* **Exercise prompt**:
When you repeat the entries, reproduce each line exactly and omit every picture.

====================

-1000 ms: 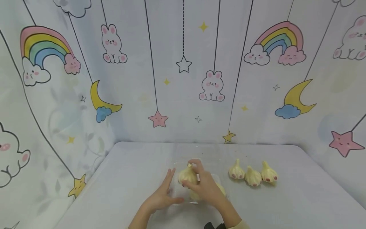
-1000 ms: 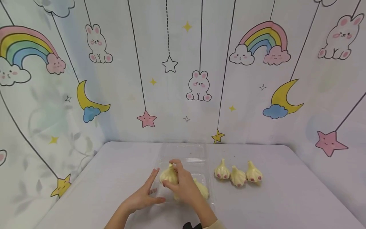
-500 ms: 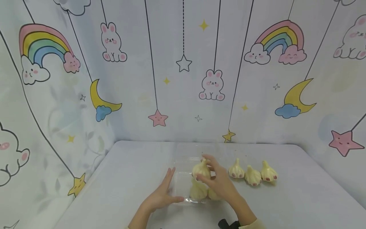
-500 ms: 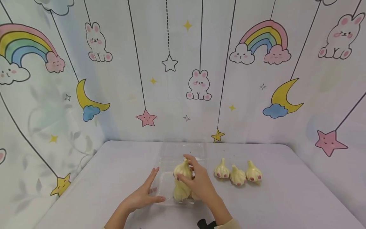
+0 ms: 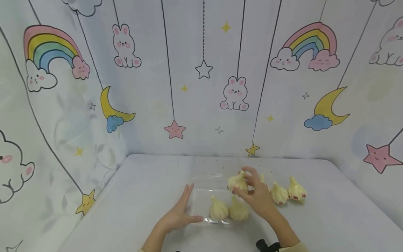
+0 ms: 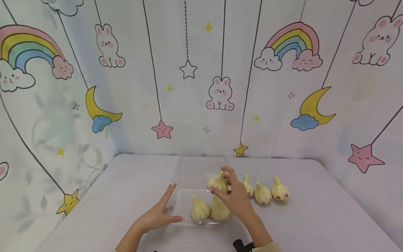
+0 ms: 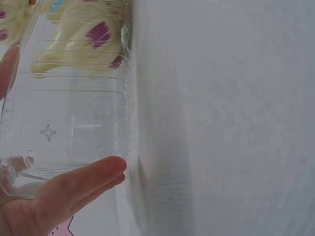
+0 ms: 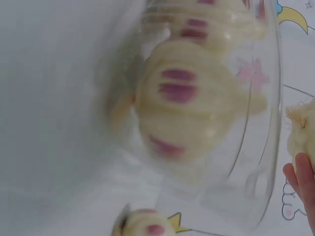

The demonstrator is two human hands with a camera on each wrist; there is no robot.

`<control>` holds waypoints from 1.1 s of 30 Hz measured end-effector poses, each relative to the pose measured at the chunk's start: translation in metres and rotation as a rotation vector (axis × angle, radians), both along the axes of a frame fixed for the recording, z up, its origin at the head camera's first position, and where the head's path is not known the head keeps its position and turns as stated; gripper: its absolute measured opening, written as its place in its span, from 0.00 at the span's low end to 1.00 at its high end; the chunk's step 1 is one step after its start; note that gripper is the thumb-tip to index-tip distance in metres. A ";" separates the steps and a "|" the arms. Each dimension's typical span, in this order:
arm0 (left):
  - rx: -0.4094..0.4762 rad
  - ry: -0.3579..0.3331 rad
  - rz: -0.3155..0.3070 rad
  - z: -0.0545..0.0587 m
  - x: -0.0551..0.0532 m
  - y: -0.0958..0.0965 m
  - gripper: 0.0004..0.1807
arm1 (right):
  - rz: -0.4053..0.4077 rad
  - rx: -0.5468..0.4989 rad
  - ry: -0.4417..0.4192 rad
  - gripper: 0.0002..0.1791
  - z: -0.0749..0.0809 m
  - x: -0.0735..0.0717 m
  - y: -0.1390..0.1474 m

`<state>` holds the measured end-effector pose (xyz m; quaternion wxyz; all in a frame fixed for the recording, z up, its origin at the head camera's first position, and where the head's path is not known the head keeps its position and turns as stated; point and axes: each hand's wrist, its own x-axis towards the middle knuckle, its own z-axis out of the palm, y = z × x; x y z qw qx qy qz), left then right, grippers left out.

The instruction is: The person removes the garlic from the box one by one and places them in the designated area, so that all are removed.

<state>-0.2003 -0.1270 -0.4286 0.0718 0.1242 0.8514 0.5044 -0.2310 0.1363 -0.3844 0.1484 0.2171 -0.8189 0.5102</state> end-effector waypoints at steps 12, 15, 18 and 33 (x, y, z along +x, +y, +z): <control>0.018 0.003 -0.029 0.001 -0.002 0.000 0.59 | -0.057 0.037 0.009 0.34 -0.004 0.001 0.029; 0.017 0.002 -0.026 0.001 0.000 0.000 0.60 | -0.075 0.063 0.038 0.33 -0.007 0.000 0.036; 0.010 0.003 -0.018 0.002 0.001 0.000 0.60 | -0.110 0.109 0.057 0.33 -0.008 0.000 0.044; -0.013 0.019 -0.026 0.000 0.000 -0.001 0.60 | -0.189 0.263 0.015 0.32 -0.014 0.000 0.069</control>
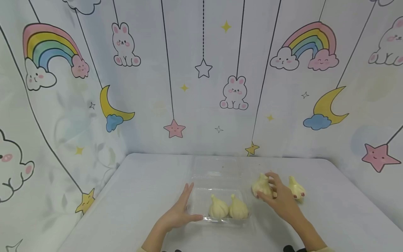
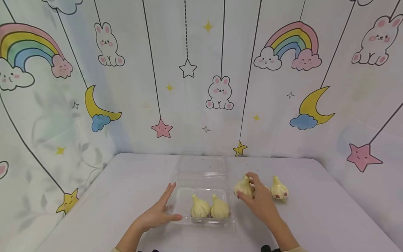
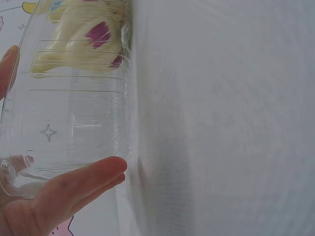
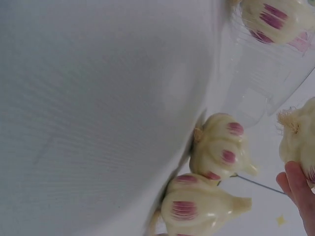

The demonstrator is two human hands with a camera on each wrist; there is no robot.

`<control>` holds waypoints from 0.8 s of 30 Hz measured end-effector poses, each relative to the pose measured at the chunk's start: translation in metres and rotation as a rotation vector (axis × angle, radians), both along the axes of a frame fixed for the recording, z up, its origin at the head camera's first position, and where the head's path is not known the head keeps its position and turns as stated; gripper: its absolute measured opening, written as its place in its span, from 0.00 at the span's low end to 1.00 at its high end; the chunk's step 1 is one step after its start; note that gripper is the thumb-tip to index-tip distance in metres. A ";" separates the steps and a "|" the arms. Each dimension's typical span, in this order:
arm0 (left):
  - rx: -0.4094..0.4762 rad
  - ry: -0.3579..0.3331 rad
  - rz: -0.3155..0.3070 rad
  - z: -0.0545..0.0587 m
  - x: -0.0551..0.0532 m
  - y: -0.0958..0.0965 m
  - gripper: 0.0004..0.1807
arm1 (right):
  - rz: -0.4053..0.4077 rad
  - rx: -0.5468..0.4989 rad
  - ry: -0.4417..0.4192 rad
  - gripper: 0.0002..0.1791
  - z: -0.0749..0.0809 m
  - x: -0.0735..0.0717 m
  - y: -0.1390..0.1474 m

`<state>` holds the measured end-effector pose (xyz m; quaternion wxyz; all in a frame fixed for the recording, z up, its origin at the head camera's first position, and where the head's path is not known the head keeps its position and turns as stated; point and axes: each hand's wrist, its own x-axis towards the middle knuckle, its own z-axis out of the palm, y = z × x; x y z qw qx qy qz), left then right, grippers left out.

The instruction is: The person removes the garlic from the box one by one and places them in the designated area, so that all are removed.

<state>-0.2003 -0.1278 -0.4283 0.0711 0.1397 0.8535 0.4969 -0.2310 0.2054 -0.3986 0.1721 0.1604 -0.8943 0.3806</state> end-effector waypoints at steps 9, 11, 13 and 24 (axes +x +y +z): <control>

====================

* **Response below**:
-1000 ms: 
-1000 ms: 
-500 ms: 
-500 ms: 
+0 ms: 
+0 ms: 
+0 ms: 
+0 ms: 

The demonstrator is two human hands with a camera on each wrist; there is no robot.

`<control>` holds waypoints from 1.1 s of 30 Hz measured end-effector poses, each relative to the pose measured at the chunk's start: translation in metres and rotation as a rotation vector (axis × angle, radians), both along the axes of a frame fixed for the recording, z up, its origin at the head camera's first position, and where the head's path is not known the head keeps its position and turns as stated; gripper: its absolute measured opening, written as its place in its span, from 0.00 at the span's low end to 1.00 at its high end; the chunk's step 1 is one step after its start; note that gripper is the thumb-tip to index-tip distance in metres. A ";" separates the steps and a "|" the arms. Each dimension's typical span, in this order:
arm0 (left):
  - rx: -0.4094..0.4762 rad
  - ry: -0.3579..0.3331 rad
  - rz: -0.3155..0.3070 rad
  - z: -0.0545..0.0587 m
  - x: -0.0551..0.0532 m
  - y: -0.0958..0.0965 m
  - gripper: 0.0004..0.1807
arm1 (right):
  - rz: -0.4053..0.4077 rad
  - rx: -0.5468..0.4989 rad
  - ry: -0.4417..0.4192 rad
  - gripper: 0.0002..0.1791
  - z: -0.0749..0.0809 m
  - x: -0.0735..0.0717 m
  - y: -0.1390..0.1474 m

`<state>` holds the measured end-effector pose (xyz m; quaternion wxyz; all in a frame fixed for the recording, z up, its origin at the head camera's first position, and where the head's path is not known the head keeps its position and turns as stated; point and axes: each hand's wrist, its own x-axis towards the middle knuckle, its own z-axis out of the palm, y = z × x; x y z qw qx qy qz), left then right, grippers left out.

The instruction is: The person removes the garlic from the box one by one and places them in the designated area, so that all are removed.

<state>-0.2003 -0.1270 -0.4286 0.0718 0.1242 0.8514 0.5044 -0.2310 0.1363 -0.3844 0.1484 0.2171 -0.8189 0.5102</state> end-effector waypoints at steps 12, 15, 18 and 33 (x, y, z along +x, +y, +z): <control>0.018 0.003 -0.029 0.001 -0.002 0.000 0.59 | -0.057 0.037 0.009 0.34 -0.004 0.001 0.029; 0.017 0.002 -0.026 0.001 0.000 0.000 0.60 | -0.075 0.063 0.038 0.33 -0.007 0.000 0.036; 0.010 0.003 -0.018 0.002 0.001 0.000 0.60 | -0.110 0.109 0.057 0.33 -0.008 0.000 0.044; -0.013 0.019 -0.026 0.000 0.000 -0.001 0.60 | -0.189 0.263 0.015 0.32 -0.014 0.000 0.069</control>

The demonstrator is two human hands with a camera on each wrist; there is no robot.

`<control>` holds waypoints from 0.8 s of 30 Hz measured end-effector poses, each relative to the pose measured at the chunk's start: translation in metres and rotation as a rotation vector (axis × angle, radians), both along the axes of a frame fixed for the recording, z up, its origin at the head camera's first position, and where the head's path is not known the head keeps its position and turns as stated; gripper: its absolute measured opening, written as its place in its span, from 0.00 at the span's low end to 1.00 at its high end; the chunk's step 1 is one step after its start; note that gripper is the thumb-tip to index-tip distance in metres. A ";" separates the steps and a "|" the arms. Each dimension's typical span, in this order:
arm0 (left):
  - rx: -0.4094..0.4762 rad
  - ry: -0.3579..0.3331 rad
  - rz: -0.3155..0.3070 rad
  - z: -0.0545..0.0587 m
  - x: -0.0551..0.0532 m
  - y: -0.0958..0.0965 m
  - gripper: 0.0004..0.1807
arm1 (right):
  - rz: -0.4053..0.4077 rad
  - rx: -0.5468..0.4989 rad
  - ry: -0.4417..0.4192 rad
  - gripper: 0.0002..0.1791
  - z: -0.0749..0.0809 m
  - x: -0.0735..0.0717 m
  - y: -0.1390..0.1474 m

`<state>` holds the measured end-effector pose (xyz m; quaternion wxyz; all in a frame fixed for the recording, z up, its origin at the head camera's first position, and where the head's path is not known the head keeps its position and turns as stated; point and axes: each hand's wrist, its own x-axis towards the middle knuckle, its own z-axis out of the palm, y = z × x; x y z qw qx qy qz), left then right, grippers left out.

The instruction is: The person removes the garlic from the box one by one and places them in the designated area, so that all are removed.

<state>-0.2003 -0.1278 -0.4283 0.0711 0.1397 0.8535 0.4969 -0.2310 0.2054 -0.3986 0.1721 0.1604 -0.8943 0.3806</state> end-effector waypoints at steps 9, 11, 13 and 24 (axes +x +y +z): <control>

That completes the answer.